Unsere städtebauliche Strategieplanung ist noch immer allgemein gehalten, die Stadtentwicklung wird nach wie vor von Investitionsprojekten bestimmt und nicht planmäßig vorangetrieben. Um die Widerstandsfähigkeit und Anpassungsfähigkeit des städtischen Systems zu erhöhen, ist es an der Zeit, sich auf die Verbesserung der städtischen Qualität zu konzentrieren, anstatt die Stadtfläche und -größe mit allen Mitteln (einschließlich Kreditindikatoren) aufzuwerten und zu erweitern. Kleine, dezentralisierte Stadtgebiete mit geringer Bevölkerungsdichte benötigen eine zivilisierte und moderne technische und soziale Infrastruktur, die durch das Nord-Süd-Verkehrssystem und Autobahnen verbunden ist. Dies wird die treibende Kraft für eine nachhaltige wirtschaftliche Entwicklung der Ortschaft, der Region und des ganzen Landes sein.
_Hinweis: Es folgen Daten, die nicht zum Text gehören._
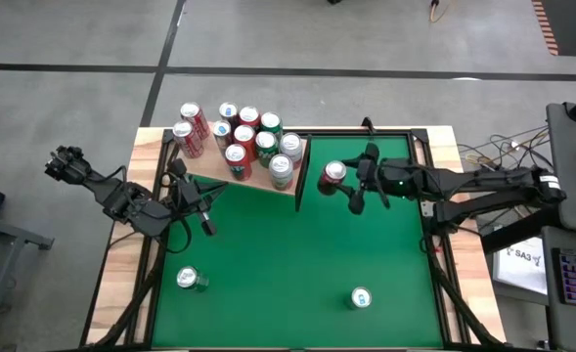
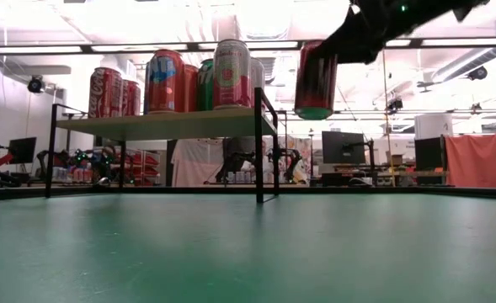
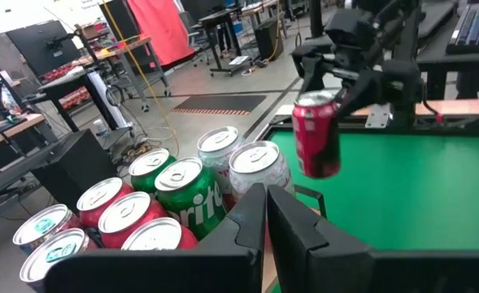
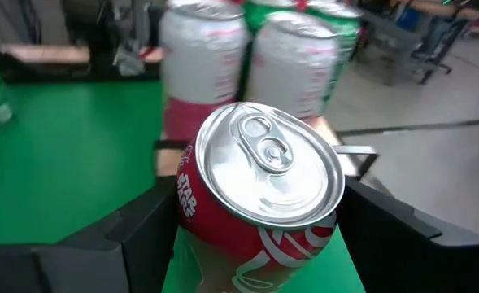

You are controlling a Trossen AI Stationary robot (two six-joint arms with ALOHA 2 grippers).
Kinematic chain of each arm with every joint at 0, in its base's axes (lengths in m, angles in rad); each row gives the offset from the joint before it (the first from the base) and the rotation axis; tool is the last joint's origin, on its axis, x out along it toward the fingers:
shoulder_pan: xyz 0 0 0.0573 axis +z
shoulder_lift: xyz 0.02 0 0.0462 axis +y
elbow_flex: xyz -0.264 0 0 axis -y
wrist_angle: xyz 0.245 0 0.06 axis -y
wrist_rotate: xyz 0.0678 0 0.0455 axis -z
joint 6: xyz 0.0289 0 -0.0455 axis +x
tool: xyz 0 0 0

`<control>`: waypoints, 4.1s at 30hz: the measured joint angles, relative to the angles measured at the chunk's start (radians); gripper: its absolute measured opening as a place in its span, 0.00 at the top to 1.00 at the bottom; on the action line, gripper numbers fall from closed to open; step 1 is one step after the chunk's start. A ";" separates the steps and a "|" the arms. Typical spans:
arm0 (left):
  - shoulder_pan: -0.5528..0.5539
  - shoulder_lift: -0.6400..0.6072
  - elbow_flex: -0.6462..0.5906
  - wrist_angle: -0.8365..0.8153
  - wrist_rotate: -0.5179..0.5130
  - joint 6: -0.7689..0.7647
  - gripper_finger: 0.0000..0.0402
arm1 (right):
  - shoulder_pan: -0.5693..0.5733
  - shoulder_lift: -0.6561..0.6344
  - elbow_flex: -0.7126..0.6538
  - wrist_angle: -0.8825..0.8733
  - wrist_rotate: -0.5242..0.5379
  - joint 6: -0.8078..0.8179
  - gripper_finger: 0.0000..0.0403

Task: Place canned beverage on shelf
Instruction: Put the red/black soda can on the shelf aligned with the other red/black soda can

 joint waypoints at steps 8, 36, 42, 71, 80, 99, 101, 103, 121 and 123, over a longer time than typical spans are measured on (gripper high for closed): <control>0.000 0.000 0.000 0.023 0.002 -0.020 1.00 | 0.156 0.119 0.167 -0.068 0.004 -0.012 0.31; -0.056 0.184 -0.004 -0.090 0.166 -0.195 0.61 | 0.253 0.801 0.859 -0.110 0.030 -0.019 0.31; -0.127 0.164 -0.004 -0.242 0.170 -0.342 0.39 | 0.253 0.815 0.888 -0.057 0.030 -0.016 0.31; -0.136 0.236 -0.024 -0.266 -0.023 -0.524 0.25 | 0.253 0.886 0.888 0.248 0.026 -0.157 0.31; -0.137 0.257 -0.021 -0.253 -0.069 -0.528 0.25 | 0.253 0.887 0.886 0.268 0.027 -0.169 0.31; -0.133 0.269 -0.021 -0.217 -0.090 -0.493 0.09 | 0.252 0.890 0.883 0.282 0.036 -0.017 0.31; -0.131 0.273 -0.022 -0.219 -0.111 -0.495 0.10 | 0.251 0.899 0.883 0.305 0.046 -0.004 0.31; -0.124 0.278 -0.022 -0.218 -0.127 -0.509 0.11 | 0.252 0.909 0.883 0.328 0.057 -0.004 0.31; -0.116 0.271 -0.023 -0.211 -0.141 -0.515 0.27 | 0.254 0.923 0.887 0.344 0.049 -0.067 0.21; -0.116 0.271 -0.023 -0.215 -0.115 -0.505 0.27 | 0.255 0.923 0.888 0.325 0.042 -0.066 0.21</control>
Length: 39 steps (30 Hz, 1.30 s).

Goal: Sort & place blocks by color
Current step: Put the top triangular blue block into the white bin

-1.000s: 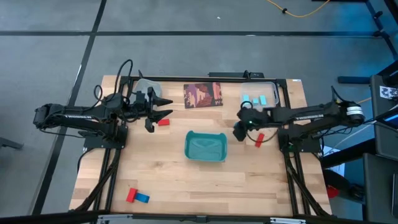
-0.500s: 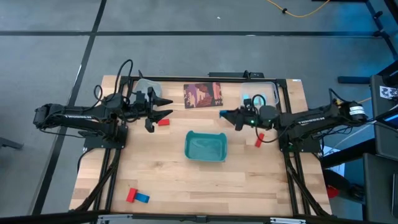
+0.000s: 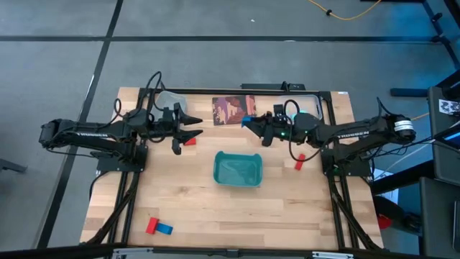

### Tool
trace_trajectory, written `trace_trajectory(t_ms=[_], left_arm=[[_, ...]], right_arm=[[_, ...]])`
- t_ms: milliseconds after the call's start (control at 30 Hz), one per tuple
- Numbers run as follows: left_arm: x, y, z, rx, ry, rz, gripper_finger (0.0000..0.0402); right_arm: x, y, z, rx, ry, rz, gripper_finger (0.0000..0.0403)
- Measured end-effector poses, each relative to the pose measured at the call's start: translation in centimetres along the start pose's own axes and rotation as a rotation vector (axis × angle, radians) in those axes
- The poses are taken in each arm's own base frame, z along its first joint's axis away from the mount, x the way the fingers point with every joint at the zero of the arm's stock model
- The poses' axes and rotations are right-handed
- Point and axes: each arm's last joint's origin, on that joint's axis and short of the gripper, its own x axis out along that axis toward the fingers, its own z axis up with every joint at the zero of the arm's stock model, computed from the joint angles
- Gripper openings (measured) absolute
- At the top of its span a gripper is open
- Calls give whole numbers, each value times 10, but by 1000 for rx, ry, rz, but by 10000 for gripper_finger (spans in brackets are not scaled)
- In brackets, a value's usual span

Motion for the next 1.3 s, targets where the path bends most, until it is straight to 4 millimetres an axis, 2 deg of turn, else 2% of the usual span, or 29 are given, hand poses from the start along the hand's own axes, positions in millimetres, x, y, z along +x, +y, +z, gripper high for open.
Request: trace_trajectory(t_ms=[200,500,667,867,1300], left_arm=[[3,2,-2,6,1,72,192],[41,3,-15,32,121,113,192],[67,1,-8,130,127,138,192],[89,0,6,230,111,178,192],[96,-7,12,317,60,158,192]], right_arm=[[5,-2,-4,54,-5,6,139],[21,-11,-19,221,-107,-6,139],[35,-8,-26,264,-115,-2,139],[48,4,-17,209,-163,10,139],[49,5,-14,205,-219,-34,139]])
Wir befinden uns mitten in der vierten industriellen Revolution, die künstliche Intelligenz, digitale Technologien, das Internet der Dinge und eine starke digitale Transformation auf nationaler Ebene umfasst, um alle Bereiche des wirtschaftlichen und sozialen Lebens zu betreiben und zu verwalten. Intelligente Urbanisierung, intelligente Stadtplanung, intelligente Stadtentwicklung und intelligentes Stadtmanagement sind daher dringende Aufgaben nicht nur der Bauindustrie im Besonderen, sondern auch politische Aufgaben der Parteikomitees, lokalen Behörden, Ministerien und Zweigstellen unter Beteiligung der gesamten Gesellschaft zum nachhaltigen Glück der Menschen und zum Wohlstand des Landes.